Dos años después de la ley, Cano exige respuestas: ¿qué hizo el Ejecutivo contra la ludopatía?
A dos años de la ley contra la ludopatía, José Cano cuestiona la inacción del Ejecutivo y pide la aplicación efectiva de la norma. ¿Qué hizo el gobierno provincial para frenar esta adicción que ya afecta a miles de familias?
La ludopatía avanza en silencio y ya afecta a miles de familias tucumanas, pero el Ejecutivo provincial aún no activa las herramientas que la Legislatura le dio hace dos años. El legislador José Cano presentó un pedido de informe para saber qué medidas se implementaron y por qué la ley sigue siendo letra muerta.
En 2024, Cano impulsó una reforma integral para actualizar la normativa provincial y dotar al Estado de instrumentos para prevenir, controlar y abordar esta adicción. La iniciativa fue aprobada y modificó el marco legal vigente, otorgando al Poder Ejecutivo nuevas facultades. Sin embargo, a dos años de su sanción, el legislador advierte que no se ven resultados concretos.
¿Qué pasó con la ley contra la ludopatía?
Según Cano, la ley por sí sola no transforma la realidad si no está acompañada por campañas de concientización, controles efectivos y programas de asistencia. "Asusta que, teniendo una legislación moderna y las herramientas necesarias para actuar, el Poder Ejecutivo todavía no haya avanzado con la firmeza que esta problemática exige", señaló.
El legislador presentó un pedido de informe dirigido al gobernador para conocer qué medidas se implementaron desde la sanción, cuáles son las políticas públicas actualmente en ejecución y qué acciones concretas se están llevando adelante para prevenir y combatir la ludopatía en Tucumán.

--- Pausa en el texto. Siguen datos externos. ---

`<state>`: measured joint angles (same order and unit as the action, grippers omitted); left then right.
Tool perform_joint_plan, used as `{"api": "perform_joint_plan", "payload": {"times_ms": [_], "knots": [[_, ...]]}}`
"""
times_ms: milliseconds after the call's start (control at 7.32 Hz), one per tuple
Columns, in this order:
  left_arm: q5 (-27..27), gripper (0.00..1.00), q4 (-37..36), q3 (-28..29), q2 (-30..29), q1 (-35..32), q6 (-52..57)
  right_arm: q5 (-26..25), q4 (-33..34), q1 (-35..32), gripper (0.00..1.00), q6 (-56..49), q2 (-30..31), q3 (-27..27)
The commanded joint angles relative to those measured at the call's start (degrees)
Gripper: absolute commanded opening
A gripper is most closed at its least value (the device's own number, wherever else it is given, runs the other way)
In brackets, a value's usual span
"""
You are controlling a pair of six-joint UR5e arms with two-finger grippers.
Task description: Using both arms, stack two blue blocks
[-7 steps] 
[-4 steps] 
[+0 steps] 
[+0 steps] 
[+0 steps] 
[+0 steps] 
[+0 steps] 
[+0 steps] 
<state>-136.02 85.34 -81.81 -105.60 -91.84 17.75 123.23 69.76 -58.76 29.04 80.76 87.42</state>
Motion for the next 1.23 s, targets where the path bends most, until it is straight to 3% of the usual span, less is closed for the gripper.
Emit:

La lucha contra la ludopatía como política de Estado
Cano busca que la prevención y la asistencia se conviertan en una verdadera política de Estado, más allá de los cambios de gobierno. "Vamos a seguir insistiendo para que la lucha contra la ludopatía no quede solo escrita en una ley", concluyó.
La problemática afecta a miles de tucumanos y sus familias, con consecuencias cada vez más graves. El legislador insiste en que se necesita urgencia y firmeza para enfrentar una adicción que crece silenciosamente.